Mike owns a tattoo parlor, and he just hired the quirky and beautiful Deb to work as his piercer. Mike is increasingly asked to tattoo people with the ashes of deceased loved ones. So people randomly stop in the shop and request that Mike mix some ashes with the ink and go to town. As it turns out, this type of tattoo magically enables the individual to interact with the dead person through dreams. Yeah.
On top of this, Mike and Deb are in the beginning stages of a relationship when Deb is murdered by a serial killer. Of course, Mike uses some of her ashes to tattoo himself, and thereby embarks on a supernatural journey to find Deb’s killer and to avenge her death.
Based on my summary alone, I really don’t know that my additional commentary is necessary here. But I can’t help it. I liked the cover of this book. That is literally the only reason I read it; I didn’t even read the synopsis on the back of the book. I should have. I like tattoos, and I like the supernatural – they just don’t really mesh together.
Davis adopts the tactic of switching perspectives, going back and forth between his protagonist and the serial killer. This was vaguely reminiscent of Dean Koontz’s Watchers, but not nearly as effective. Davis’ killer isn’t as complex, so his viewpoint just feels like a grisly interruption of the plot.

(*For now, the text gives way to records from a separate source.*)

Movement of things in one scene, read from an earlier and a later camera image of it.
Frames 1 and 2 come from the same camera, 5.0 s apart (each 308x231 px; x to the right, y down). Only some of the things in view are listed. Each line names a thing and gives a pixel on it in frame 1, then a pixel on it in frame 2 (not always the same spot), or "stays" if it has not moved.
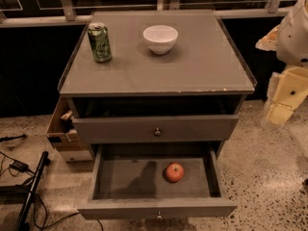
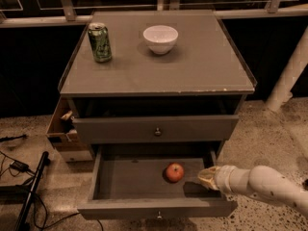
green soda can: (98, 37) stays
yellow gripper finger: (292, 90) -> (207, 175)
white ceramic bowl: (161, 38) stays
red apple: (174, 172) stays
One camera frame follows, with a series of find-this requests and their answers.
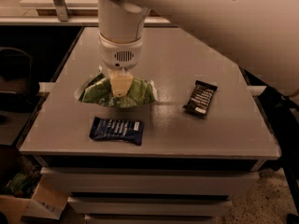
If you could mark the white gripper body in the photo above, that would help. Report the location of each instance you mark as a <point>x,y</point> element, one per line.
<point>121,54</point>

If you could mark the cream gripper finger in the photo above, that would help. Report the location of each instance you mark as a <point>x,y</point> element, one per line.
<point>120,81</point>

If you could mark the green jalapeno chip bag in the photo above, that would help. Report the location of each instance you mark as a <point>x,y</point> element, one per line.
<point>97,90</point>

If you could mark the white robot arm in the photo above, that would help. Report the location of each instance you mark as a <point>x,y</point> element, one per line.
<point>261,36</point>

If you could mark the blue rxbar blueberry bar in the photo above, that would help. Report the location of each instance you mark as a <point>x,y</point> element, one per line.
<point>117,130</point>

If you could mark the dark chocolate rxbar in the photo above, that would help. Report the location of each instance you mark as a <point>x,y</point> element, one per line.
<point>200,98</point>

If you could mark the grey drawer cabinet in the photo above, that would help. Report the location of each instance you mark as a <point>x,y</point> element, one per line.
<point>187,169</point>

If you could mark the black chair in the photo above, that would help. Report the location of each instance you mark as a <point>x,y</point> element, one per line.
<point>18,84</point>

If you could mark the cardboard box with snacks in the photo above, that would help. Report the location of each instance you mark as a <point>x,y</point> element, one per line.
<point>29,195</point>

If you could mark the metal bracket left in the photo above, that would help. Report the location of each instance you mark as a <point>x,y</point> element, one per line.
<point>61,10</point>

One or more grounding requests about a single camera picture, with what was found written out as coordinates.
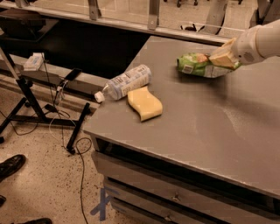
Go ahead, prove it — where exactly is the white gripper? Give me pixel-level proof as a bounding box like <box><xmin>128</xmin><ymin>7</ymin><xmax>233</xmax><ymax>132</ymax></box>
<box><xmin>209</xmin><ymin>25</ymin><xmax>264</xmax><ymax>69</ymax></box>

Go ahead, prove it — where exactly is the green rice chip bag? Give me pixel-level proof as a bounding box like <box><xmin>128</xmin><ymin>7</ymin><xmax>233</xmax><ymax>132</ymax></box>
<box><xmin>177</xmin><ymin>52</ymin><xmax>241</xmax><ymax>78</ymax></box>

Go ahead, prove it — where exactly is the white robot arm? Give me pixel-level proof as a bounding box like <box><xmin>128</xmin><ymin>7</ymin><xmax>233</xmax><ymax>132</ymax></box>
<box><xmin>209</xmin><ymin>20</ymin><xmax>280</xmax><ymax>68</ymax></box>

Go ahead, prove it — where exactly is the yellow sponge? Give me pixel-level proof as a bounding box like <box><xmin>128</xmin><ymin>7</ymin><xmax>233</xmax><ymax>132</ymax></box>
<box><xmin>128</xmin><ymin>87</ymin><xmax>163</xmax><ymax>122</ymax></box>

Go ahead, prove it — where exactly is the grey drawer cabinet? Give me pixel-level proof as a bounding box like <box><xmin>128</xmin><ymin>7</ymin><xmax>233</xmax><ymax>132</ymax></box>
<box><xmin>84</xmin><ymin>37</ymin><xmax>280</xmax><ymax>224</ymax></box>

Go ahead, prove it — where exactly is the clear plastic water bottle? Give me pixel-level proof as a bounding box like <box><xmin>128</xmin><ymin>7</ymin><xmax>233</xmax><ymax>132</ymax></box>
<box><xmin>94</xmin><ymin>65</ymin><xmax>151</xmax><ymax>102</ymax></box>

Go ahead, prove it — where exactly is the metal window railing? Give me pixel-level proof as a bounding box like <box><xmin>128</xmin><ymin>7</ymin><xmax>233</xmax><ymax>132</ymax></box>
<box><xmin>0</xmin><ymin>0</ymin><xmax>261</xmax><ymax>47</ymax></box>

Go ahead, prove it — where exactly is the black phone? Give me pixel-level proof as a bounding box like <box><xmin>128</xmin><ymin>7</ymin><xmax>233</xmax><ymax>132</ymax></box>
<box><xmin>65</xmin><ymin>68</ymin><xmax>82</xmax><ymax>81</ymax></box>

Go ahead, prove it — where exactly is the blue tape cross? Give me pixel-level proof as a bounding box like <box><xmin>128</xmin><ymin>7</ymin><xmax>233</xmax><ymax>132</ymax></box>
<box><xmin>90</xmin><ymin>187</ymin><xmax>116</xmax><ymax>222</ymax></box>

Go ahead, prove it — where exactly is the white box on stand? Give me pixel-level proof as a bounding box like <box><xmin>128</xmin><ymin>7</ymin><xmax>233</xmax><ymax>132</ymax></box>
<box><xmin>24</xmin><ymin>52</ymin><xmax>44</xmax><ymax>71</ymax></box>

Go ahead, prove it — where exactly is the black metal stand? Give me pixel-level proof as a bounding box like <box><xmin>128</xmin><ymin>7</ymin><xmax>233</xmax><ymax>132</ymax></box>
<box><xmin>0</xmin><ymin>48</ymin><xmax>90</xmax><ymax>154</ymax></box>

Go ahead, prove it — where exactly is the black shoe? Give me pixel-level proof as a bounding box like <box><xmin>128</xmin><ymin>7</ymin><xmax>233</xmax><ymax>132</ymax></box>
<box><xmin>0</xmin><ymin>154</ymin><xmax>26</xmax><ymax>182</ymax></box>
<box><xmin>11</xmin><ymin>218</ymin><xmax>53</xmax><ymax>224</ymax></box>

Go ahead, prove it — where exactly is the black shoe at bottom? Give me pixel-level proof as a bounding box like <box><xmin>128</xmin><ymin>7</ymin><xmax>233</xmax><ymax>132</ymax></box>
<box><xmin>11</xmin><ymin>218</ymin><xmax>53</xmax><ymax>224</ymax></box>

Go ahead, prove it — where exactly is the black floor cable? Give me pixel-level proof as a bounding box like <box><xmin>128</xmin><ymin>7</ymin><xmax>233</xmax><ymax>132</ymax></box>
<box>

All in all, A Good and Useful Hurt is a quick read, it’s just an awkward quick read. Aric Davis steals liberally from the horror masters (there is a grave robbery scene that is almost verbatim from Pet Sematary), and we get the feeling that he is struggling to find himself as an author. Hopefully, he will come into his own by his next novel. In the meantime, I’d rather reread Watchers and Pet Sematary.